Figure 1. Layered authority mediation is a required kernel behavior inside the broader TAK harness, not only a UI convenience.
7.4 Approved Operating Profiles
A conforming runtime MUST treat an agent’s approved operating profile as a governed runtime artifact.
At minimum, the operating profile SHOULD include:
- model or provider binding
- immutable and governed instruction references
- enabled tool surface
- autonomy and oversight posture
- relevant verifier references
- current approved badge or authorization posture references
For governed agents, the runtime MUST NOT execute against undeclared or unapproved materially relevant profile state.
7.5 Runtime Identity Proof Posture
For an identified governed agent, the runtime SHOULD be able to support a stronger claim than:
- “the agent says it is X”
The stronger claim is:
- the subject identity is X
- the approved operating profile is Y
- the runtime is executing that profile under trusted kernel enforcement
TAK does not define the external identity namespace itself. That belongs to companion identity work such as GAID. TAK does, however, define the runtime conditions under which such identity claims can be trusted in operation.

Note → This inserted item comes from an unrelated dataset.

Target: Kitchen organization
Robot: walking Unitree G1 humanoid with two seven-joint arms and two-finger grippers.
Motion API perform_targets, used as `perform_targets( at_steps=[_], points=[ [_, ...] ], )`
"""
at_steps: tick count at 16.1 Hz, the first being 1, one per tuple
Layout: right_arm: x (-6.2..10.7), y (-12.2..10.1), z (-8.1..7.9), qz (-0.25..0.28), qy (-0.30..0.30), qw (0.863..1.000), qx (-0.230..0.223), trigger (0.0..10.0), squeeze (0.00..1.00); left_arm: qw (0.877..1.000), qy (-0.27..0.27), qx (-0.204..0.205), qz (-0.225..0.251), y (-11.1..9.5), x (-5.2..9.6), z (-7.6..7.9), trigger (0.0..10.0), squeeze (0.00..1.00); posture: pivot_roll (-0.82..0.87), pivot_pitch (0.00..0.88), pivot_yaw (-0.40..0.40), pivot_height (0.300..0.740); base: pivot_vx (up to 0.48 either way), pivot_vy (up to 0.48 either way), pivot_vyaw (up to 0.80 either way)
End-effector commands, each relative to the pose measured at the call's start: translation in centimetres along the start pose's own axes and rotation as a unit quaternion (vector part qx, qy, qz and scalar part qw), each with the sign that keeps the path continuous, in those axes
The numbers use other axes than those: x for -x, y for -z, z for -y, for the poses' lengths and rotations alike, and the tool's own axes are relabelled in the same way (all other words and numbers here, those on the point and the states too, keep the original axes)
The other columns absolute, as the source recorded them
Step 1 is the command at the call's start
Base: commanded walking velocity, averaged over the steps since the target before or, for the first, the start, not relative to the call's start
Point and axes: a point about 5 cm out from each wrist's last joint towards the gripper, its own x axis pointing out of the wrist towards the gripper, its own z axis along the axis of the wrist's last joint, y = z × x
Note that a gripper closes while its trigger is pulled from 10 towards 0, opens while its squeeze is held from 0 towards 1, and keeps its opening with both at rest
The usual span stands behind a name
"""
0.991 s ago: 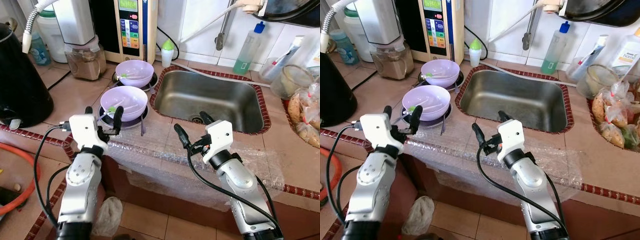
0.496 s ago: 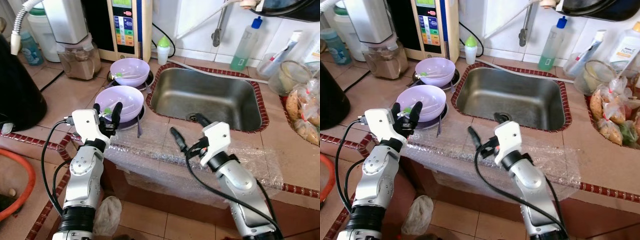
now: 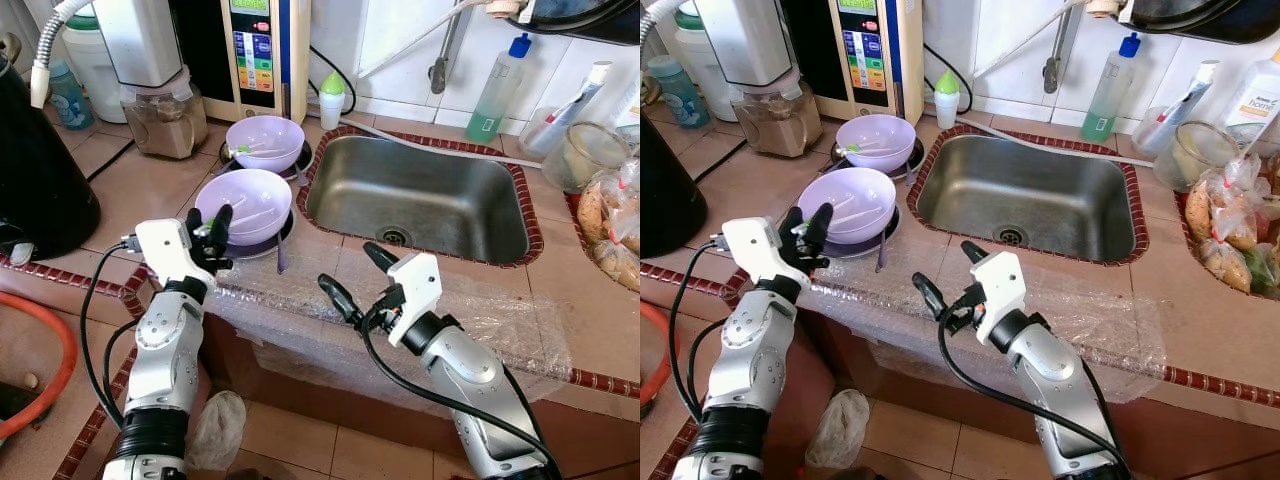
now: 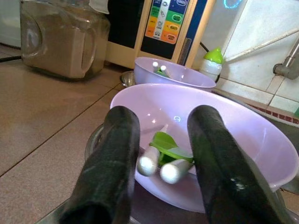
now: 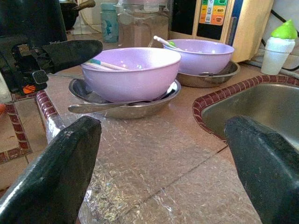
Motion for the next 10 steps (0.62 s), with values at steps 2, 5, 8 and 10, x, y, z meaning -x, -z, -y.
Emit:
perform_targets(
  at_steps=[2, 5, 8, 10],
  points=[
    [-0.21, -0.34, -0.02, 0.001, -0.01, 1.0, -0.001, 10.0, 0.0, 1.0, 0.006, 0.001, 0.003, -0.34, -0.36, 0.04, 0.0, 0.0, -0.01, 0.01, 0.0, 0.74, 0.0, 0.0, 0.0],
    [-0.29, -0.25, -0.13, 0.0, -0.013, 1.0, -0.004, 10.0, 0.0, 1.0, 0.008, 0.003, 0.007, -0.56, -0.31, 0.11, 0.0, 0.0, 0.0, 0.006, -0.001, 0.74, 0.0, 0.0, 0.0],
    [-0.31, -0.17, -0.3, 0.0, -0.021, 1.0, -0.009, 10.0, 0.0, 1.0, 0.012, 0.004, 0.011, -0.87, -0.37, 0.23, 0.0, 0.0, 0.0, 0.012, 0.005, 0.74, 0.0, 0.0, 0.0],
    [-0.42, -0.22, -0.25, 0.001, -0.02, 1.0, -0.009, 10.0, 0.0, 1.0, 0.013, 0.004, 0.015, -1.23, -0.43, 0.26, 0.0, 0.0, 0.0, 0.009, 0.006, 0.74, 0.0, 0.0, 0.0]
  ],
)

7.6 Core Runtime Semantics Versus Protocol Carriers
TAK implementations SHOULD follow a stable-core and profile pattern similar to mature identity and directory standards.
In that pattern:
- the core
TAKmodel defines approved operating profile semantics, runtime enforcement rules, validation continuity rules, and attestation expectations - runtime or deployment extensions define additional environment-specific control fields without changing those core semantics
- protocol carriers or profiles define how
TAKstate is exposed through directories, APIs, event systems, or attestation envelopes
TAK therefore MUST NOT be treated as a replacement for LDAP, SCIM, HTTP, or message protocols. It defines what those carriers need to say about trusted runtime state, not the transport itself.
7.7 Material Change and Validation Continuity
The runtime MUST treat material change as a trust-relevant event.
Material change includes:
- changes to model or provider binding
- changes to immutable or governed instruction bundles
- changes to tool surface
- changes to autonomy or approval posture
- changes in runtime dependencies that materially alter practical capability or risk
The same enduring subject identity MAY remain valid while validation continuity is broken.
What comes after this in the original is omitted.